-- Work to complete --
What is the count of lines in the records that include "template"? Reply with that number alone.

-- Task inputs --

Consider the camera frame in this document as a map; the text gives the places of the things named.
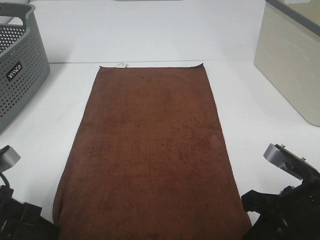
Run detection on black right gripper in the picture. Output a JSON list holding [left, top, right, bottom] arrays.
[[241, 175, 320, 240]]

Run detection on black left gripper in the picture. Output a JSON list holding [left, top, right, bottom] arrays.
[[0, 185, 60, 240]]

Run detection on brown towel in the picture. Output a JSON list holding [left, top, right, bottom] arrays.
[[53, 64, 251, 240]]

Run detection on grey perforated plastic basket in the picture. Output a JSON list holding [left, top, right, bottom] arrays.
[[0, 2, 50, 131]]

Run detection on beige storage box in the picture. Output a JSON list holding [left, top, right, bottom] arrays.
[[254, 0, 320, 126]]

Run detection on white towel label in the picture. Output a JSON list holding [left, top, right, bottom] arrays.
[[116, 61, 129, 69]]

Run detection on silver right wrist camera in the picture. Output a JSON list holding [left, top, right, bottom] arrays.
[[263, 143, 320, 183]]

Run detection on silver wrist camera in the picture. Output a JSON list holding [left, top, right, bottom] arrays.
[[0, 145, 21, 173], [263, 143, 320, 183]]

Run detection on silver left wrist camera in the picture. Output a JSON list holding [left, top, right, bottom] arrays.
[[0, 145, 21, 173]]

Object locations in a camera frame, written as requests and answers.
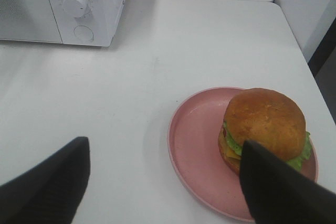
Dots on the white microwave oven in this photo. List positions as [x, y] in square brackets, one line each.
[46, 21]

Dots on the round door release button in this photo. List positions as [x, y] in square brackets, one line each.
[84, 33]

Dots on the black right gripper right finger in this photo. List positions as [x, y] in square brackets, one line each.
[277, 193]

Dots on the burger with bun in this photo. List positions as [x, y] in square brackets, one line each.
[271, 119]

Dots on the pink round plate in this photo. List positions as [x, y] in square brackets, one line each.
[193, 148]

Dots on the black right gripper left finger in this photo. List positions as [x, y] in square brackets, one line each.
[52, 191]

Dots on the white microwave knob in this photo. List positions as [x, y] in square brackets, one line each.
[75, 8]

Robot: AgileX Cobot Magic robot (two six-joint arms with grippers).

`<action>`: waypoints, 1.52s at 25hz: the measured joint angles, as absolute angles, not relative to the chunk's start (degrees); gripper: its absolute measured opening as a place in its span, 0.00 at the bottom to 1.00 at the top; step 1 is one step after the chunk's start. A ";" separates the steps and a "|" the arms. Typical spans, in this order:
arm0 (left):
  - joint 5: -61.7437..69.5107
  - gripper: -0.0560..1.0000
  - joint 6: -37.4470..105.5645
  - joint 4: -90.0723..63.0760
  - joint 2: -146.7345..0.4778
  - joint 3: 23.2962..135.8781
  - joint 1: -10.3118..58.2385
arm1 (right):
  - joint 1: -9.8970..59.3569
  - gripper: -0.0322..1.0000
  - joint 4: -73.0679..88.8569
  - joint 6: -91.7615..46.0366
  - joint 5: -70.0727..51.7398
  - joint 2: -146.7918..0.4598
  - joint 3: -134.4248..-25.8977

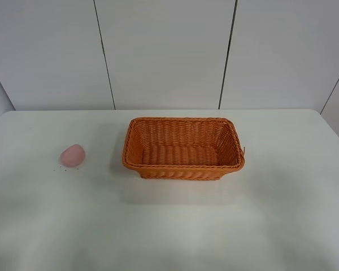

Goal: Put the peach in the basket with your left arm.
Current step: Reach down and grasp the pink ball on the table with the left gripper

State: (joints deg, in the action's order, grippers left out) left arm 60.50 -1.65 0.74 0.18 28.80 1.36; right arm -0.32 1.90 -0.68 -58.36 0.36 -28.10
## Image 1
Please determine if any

...

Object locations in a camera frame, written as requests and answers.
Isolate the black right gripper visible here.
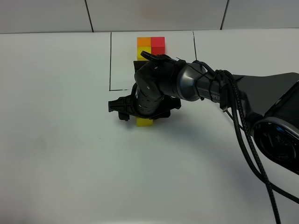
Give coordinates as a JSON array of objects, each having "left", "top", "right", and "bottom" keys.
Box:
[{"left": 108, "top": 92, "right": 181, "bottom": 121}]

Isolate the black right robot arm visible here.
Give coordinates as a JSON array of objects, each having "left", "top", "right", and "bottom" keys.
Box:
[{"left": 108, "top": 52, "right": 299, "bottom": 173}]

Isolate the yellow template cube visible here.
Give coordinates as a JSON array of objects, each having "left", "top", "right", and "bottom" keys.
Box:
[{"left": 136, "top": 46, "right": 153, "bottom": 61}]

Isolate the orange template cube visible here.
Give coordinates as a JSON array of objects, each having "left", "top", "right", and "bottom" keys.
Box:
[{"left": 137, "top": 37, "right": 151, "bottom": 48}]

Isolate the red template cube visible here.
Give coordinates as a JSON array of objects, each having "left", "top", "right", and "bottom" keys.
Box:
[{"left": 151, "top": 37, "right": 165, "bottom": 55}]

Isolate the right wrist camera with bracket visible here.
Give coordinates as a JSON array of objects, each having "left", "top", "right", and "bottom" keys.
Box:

-- Solved exercise --
3